Examples of Credit Card Networks

Credit card networks facilitate transactions between merchants and card issuers. They charge merchants fees for processing consumers’ card transactions.

The four major credit card networks are:

•   American Express

•   Discover

•   Mastercard

•   Visa

American Express and Discover are also credit card issuers. The other credit card issuers typically use either Visa or Mastercard networks.

Credit Card Tips

Understanding how credit card payments work is important so that you can maximize the credit card’s benefits.

•   Only charge what you can afford, and pay your bills on time each month.

•   Pay the full balance if you are able to, or aim for at least more than the minimum amount.

•   Review your credit report regularly to make sure everything about your credit card account is accurate.

•   Don’t share your card number, CVV, or additional details with anyone else.

The Takeaway

Credit cards have many benefits. They can be convenient; reward you with perks like cash back; and offer protection in case of loss, fraud, and disputes. Many people find them a convenient way to make a large purchase and pay it off over time. However, if you don’t use your credit card responsibly, the benefits may not outweigh the downsides.

Whether you're looking to build credit, apply for a new credit card, or save money with the cards you have, it's important to understand the options that are best for you. Learn more about credit cards by exploring this credit card guide.

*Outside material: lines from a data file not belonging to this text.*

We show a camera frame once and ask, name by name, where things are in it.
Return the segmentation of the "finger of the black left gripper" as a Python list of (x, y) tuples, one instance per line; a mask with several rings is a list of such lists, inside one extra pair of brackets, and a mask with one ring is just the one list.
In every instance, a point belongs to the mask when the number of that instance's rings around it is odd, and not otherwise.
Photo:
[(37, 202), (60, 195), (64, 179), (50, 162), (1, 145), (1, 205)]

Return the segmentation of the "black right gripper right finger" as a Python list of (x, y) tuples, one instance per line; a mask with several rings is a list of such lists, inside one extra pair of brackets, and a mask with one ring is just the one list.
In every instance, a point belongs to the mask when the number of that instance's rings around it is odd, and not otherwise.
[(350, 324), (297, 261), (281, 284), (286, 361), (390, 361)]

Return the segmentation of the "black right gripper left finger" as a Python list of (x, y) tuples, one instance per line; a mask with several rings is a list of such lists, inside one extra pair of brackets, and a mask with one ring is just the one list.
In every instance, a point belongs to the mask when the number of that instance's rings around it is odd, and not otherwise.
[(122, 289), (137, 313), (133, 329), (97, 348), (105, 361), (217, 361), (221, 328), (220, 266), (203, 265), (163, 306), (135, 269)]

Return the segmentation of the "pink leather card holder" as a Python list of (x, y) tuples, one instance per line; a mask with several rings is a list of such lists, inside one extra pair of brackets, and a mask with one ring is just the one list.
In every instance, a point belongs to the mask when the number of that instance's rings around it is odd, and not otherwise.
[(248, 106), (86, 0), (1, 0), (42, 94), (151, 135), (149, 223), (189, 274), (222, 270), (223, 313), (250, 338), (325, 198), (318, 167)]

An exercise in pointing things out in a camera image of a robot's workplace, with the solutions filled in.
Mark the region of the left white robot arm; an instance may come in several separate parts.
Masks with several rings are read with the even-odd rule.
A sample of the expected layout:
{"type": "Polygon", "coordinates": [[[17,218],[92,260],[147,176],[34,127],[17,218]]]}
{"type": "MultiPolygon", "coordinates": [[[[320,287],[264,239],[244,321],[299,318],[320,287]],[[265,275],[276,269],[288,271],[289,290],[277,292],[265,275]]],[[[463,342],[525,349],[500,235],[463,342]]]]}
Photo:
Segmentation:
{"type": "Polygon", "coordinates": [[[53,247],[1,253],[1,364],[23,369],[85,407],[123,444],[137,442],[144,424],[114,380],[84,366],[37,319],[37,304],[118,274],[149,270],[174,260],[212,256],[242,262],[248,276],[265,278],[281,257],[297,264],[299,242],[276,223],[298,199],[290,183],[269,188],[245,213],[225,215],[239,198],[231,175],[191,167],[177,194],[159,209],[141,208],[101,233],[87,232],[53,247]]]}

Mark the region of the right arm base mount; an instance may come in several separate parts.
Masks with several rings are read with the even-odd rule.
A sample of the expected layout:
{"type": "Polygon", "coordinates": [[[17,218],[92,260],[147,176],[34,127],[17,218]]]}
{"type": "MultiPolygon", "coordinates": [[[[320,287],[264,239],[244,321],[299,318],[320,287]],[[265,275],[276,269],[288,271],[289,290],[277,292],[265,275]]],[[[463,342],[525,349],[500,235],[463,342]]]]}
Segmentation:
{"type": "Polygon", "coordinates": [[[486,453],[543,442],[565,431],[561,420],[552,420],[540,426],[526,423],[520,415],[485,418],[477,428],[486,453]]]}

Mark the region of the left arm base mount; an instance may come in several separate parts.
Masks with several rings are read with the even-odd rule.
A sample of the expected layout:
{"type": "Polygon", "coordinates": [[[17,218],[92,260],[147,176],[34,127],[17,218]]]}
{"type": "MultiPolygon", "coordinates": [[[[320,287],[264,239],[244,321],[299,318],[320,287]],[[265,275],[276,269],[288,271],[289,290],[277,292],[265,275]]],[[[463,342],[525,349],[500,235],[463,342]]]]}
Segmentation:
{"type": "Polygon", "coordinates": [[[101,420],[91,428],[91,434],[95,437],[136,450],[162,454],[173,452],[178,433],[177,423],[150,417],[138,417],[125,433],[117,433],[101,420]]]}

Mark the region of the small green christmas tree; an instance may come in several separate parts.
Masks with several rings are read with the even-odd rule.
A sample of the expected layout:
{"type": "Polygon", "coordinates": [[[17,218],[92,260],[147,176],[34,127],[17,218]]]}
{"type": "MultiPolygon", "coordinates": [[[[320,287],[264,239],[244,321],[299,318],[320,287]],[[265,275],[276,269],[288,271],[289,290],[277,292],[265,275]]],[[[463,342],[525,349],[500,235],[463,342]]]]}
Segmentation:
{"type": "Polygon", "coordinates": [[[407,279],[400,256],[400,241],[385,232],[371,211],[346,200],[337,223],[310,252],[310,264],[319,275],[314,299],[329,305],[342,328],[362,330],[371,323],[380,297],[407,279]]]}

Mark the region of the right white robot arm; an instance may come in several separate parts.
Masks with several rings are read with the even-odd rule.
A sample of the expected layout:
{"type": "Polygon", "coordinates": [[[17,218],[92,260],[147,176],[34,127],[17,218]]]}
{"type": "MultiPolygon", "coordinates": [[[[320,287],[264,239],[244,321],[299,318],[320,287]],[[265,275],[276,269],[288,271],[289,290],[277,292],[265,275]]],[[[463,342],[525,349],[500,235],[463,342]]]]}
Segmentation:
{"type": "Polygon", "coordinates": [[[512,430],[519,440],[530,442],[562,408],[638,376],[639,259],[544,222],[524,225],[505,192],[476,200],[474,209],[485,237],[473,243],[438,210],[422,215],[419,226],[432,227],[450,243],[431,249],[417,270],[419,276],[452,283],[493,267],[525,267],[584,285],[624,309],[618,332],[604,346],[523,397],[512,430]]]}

Do credit cards help your credit score?

Responsible use of a credit card can help you build credit. If you pay at least the minimum due every month, you can establish an on-time payment history, which is a positive thing. However, you need to watch your credit utilization ratio, the amount of your credit card limit that you are spending.

Can store credit cards help you build credit?

Most credit cards will help you build credit, as long as you are paying your debt on time and the card reports data to the credit card bureaus. Even store credit cards build credit as long as the card meets this criteria.

What are the benefits to credit cards?

There are many benefits to having and using a credit card. These can include safety, rewards, tracking your spending, convenience, and building credit.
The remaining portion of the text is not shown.